Conservative Leader Stephen Harper is welcomed to Iqaluit on Saturday. ((Paul Chiasson/Canadian Press))

A Conservative government will ease the regulations governing development in Canada's North, the party said Saturday.

"Current development and regulatory structures in the North are overly complex and often are major barriers to growth," a Conservative news release said.

Party leader Stephen Harper took his message to Iqaluit Saturday, where he spoke with Conservative candidate Leona Aglukkaq and residents of community.

In a release on the party's website, Harper said the Conservatives will:

  • Set up a stand-alone regional development agency for Northern Canada like those that exist in the western provinces, northern Ontario, Quebec and Atlantic Canada.
  • Set up a northern satellite office of the federal Major Projects Management Office, which deals with federal regulations governing major resource projects.
  • Improve the regulation of Northern natural resource projects by simplifying processes and reducing administrative costs.

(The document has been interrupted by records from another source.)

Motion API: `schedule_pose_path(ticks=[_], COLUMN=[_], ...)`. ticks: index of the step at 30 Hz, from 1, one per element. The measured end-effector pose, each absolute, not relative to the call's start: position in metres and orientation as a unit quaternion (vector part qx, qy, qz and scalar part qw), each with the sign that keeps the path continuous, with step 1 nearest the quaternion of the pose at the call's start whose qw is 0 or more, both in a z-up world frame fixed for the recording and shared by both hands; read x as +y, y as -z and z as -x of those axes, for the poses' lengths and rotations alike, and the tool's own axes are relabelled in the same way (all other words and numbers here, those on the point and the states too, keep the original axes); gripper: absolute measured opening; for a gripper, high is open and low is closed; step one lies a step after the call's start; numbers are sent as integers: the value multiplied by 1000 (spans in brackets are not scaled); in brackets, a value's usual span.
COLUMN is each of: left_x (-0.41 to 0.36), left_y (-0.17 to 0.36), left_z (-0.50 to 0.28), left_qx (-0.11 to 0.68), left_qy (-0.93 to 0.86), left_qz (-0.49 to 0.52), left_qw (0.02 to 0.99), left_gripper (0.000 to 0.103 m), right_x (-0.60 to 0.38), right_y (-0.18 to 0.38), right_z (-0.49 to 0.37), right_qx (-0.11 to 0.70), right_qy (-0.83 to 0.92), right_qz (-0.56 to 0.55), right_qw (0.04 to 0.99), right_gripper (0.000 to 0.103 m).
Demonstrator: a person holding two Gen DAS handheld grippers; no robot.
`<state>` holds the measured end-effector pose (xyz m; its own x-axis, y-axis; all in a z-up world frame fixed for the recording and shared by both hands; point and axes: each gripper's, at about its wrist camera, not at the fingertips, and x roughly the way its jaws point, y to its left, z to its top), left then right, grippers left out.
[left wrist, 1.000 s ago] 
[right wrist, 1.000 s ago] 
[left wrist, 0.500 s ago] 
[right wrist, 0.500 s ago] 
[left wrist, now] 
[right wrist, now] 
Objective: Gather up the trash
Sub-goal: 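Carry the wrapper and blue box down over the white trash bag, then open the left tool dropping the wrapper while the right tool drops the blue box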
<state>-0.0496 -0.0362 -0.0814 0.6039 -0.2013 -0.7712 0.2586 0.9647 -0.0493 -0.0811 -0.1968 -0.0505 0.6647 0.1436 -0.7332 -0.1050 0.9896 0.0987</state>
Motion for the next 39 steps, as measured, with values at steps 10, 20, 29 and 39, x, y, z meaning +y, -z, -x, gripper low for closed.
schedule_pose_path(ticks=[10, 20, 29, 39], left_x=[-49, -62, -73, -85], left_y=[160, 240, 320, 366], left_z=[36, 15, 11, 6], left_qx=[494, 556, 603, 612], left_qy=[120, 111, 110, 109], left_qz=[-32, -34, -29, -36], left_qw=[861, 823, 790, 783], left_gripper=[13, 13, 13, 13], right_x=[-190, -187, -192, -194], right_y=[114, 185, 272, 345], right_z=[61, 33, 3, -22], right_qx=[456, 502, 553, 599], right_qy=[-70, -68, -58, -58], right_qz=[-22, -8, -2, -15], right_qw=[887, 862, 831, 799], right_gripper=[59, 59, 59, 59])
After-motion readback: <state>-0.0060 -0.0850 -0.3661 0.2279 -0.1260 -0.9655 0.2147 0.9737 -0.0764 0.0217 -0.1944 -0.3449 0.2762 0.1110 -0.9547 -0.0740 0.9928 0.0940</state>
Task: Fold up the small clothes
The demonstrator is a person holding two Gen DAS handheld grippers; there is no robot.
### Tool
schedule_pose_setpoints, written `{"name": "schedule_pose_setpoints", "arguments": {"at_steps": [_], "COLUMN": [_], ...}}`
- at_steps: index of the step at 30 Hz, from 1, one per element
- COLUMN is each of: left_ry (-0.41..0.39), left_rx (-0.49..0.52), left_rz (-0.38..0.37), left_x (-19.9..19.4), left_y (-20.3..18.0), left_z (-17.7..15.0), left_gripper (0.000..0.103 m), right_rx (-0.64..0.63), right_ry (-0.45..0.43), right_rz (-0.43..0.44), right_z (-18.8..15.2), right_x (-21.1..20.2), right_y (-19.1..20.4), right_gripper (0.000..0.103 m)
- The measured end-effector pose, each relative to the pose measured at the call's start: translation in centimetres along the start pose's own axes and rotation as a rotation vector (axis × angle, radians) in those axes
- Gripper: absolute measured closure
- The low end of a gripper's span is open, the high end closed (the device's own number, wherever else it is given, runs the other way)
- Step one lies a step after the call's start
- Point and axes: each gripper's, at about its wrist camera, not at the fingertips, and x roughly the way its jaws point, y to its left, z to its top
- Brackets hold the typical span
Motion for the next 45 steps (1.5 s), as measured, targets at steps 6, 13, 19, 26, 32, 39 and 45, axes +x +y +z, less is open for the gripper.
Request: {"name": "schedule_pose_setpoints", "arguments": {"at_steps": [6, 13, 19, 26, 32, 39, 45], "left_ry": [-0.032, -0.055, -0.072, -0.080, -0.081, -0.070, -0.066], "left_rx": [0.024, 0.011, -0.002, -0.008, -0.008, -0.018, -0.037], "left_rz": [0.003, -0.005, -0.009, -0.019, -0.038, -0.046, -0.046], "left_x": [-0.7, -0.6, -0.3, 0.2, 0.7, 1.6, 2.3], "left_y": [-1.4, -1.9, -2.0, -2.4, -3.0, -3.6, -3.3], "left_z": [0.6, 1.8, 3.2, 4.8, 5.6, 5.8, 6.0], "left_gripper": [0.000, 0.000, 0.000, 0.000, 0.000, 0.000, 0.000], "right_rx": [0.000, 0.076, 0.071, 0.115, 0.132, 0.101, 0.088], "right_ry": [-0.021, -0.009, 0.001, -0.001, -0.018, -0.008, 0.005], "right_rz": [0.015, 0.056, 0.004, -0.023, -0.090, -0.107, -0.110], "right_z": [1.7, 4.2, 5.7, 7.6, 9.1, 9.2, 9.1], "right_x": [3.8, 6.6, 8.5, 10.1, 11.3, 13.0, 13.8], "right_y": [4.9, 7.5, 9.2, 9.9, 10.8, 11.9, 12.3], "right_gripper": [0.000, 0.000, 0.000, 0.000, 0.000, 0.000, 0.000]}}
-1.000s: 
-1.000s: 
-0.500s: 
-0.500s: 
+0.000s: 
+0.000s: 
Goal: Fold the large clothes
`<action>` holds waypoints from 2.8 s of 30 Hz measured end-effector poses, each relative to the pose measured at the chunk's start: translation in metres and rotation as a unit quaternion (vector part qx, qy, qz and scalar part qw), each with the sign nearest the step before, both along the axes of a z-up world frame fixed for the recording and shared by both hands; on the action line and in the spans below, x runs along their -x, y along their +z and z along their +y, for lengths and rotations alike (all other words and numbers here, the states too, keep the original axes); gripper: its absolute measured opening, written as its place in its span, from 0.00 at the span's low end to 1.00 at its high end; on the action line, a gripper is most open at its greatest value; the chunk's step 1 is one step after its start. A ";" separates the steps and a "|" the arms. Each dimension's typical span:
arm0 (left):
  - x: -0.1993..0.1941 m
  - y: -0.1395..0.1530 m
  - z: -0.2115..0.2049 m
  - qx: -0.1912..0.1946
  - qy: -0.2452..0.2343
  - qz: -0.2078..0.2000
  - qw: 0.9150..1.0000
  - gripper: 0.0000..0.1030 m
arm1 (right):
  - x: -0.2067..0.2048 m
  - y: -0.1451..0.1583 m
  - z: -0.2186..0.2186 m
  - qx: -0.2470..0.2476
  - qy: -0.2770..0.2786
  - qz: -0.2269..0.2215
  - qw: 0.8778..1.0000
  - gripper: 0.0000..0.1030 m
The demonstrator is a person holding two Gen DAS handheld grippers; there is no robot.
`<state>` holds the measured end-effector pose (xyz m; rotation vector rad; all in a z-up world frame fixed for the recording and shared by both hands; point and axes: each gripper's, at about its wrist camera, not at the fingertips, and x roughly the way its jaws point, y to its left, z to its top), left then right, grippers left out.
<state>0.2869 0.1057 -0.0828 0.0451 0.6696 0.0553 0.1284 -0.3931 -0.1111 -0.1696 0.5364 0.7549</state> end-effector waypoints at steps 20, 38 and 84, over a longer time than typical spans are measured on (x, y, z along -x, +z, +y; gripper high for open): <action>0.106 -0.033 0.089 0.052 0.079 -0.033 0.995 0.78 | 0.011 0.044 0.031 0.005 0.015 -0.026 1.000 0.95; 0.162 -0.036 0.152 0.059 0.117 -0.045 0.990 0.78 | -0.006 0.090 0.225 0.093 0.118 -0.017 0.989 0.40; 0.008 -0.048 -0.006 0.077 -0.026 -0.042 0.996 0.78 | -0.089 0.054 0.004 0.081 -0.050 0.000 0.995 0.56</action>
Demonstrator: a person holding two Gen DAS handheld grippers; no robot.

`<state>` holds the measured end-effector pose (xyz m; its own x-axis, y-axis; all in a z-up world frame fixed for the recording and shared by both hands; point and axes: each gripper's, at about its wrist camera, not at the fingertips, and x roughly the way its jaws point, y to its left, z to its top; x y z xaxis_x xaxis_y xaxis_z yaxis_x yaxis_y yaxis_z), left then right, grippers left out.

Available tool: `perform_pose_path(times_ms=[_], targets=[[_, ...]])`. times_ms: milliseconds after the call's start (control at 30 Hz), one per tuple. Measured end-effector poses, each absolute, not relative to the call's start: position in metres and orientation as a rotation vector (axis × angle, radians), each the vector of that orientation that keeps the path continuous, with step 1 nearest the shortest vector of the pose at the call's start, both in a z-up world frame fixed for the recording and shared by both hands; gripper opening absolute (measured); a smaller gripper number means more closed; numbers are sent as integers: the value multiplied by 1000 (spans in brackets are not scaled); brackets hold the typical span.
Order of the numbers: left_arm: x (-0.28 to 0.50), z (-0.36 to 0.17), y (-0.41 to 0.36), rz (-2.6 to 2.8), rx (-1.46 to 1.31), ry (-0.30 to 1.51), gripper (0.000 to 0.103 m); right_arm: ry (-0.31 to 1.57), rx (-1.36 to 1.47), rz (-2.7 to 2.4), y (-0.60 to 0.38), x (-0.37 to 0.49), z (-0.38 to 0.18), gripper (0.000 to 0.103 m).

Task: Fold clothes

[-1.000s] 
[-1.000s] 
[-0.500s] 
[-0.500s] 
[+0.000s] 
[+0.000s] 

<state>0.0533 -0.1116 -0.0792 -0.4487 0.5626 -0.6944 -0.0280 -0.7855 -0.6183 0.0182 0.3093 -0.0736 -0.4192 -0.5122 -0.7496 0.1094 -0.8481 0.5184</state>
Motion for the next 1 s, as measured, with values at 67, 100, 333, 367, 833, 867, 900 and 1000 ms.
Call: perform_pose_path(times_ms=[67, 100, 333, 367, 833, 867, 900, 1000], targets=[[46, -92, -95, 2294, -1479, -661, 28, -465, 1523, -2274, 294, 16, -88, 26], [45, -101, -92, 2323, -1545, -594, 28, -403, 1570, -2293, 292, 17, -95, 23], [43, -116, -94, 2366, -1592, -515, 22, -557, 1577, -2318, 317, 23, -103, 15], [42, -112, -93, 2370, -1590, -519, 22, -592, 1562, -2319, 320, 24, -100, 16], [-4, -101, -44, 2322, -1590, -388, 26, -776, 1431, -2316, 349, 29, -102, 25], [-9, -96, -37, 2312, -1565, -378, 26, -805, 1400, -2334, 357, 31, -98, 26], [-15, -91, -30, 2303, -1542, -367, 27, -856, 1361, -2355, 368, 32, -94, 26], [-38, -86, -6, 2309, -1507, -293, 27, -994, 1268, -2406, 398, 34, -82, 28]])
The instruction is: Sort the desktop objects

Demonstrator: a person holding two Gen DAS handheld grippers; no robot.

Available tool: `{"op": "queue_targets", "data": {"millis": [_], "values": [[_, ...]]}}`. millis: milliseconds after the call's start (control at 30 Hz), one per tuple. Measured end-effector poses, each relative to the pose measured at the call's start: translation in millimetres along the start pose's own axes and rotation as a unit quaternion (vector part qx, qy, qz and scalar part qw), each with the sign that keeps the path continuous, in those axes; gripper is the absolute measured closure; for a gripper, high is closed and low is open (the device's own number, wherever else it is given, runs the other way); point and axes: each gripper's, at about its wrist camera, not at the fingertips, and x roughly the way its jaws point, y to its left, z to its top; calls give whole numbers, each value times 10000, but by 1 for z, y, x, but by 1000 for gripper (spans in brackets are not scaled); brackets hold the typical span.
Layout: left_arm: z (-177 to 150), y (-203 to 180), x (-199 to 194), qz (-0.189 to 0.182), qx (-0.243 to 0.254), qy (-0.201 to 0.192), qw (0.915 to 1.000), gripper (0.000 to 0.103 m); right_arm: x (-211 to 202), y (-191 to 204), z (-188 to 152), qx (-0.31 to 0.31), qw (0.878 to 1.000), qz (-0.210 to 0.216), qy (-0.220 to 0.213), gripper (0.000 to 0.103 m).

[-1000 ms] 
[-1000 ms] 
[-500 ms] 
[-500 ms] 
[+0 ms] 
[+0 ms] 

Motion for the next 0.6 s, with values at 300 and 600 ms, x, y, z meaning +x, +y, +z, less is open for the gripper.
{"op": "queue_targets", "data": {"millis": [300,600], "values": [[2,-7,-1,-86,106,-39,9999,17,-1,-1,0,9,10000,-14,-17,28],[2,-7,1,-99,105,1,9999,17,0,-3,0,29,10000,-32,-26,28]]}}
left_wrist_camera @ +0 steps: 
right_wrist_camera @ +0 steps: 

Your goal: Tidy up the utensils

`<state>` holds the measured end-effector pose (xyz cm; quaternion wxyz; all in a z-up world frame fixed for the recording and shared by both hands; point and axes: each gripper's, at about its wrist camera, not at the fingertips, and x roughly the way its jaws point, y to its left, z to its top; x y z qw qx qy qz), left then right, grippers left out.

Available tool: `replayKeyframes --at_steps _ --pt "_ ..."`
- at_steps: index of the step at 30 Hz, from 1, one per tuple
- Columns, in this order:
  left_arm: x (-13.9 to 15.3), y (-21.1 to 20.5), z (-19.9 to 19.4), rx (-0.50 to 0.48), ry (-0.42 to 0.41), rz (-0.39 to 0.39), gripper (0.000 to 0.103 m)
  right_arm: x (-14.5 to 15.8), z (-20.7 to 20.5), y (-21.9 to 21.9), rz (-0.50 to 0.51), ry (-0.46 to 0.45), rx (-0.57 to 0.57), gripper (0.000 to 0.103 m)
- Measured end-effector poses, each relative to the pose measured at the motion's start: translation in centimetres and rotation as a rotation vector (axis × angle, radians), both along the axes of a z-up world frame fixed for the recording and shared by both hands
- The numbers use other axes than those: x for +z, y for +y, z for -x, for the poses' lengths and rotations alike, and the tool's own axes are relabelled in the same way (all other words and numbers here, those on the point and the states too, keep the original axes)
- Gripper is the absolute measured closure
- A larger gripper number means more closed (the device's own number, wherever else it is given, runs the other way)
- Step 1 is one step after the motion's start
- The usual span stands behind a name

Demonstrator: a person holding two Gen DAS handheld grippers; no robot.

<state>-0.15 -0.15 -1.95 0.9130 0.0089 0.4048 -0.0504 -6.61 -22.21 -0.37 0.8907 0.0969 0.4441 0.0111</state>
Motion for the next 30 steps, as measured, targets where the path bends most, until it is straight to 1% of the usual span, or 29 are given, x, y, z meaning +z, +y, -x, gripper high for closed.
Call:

Conservative plans to invest in and defend Canada's Arctic "represent a fundamental pillar of our Arctic agenda," the release said.

Harper also talked about steps the Conservatives have taken to ensure Canada's sovereignty over the Arctic, such as building an Arctic deep-water port and vessels to patrol Arctic waters.

The offshore riches under the Arctic waters — including oil and gas reserves — have led Russia and other countries to make claims on the ocean floor.

Just this week, Russian President Dmitry Medvedev said the Arctic is a vital part of Russia's economic future.

Harper has said he disagrees with Russia's claim.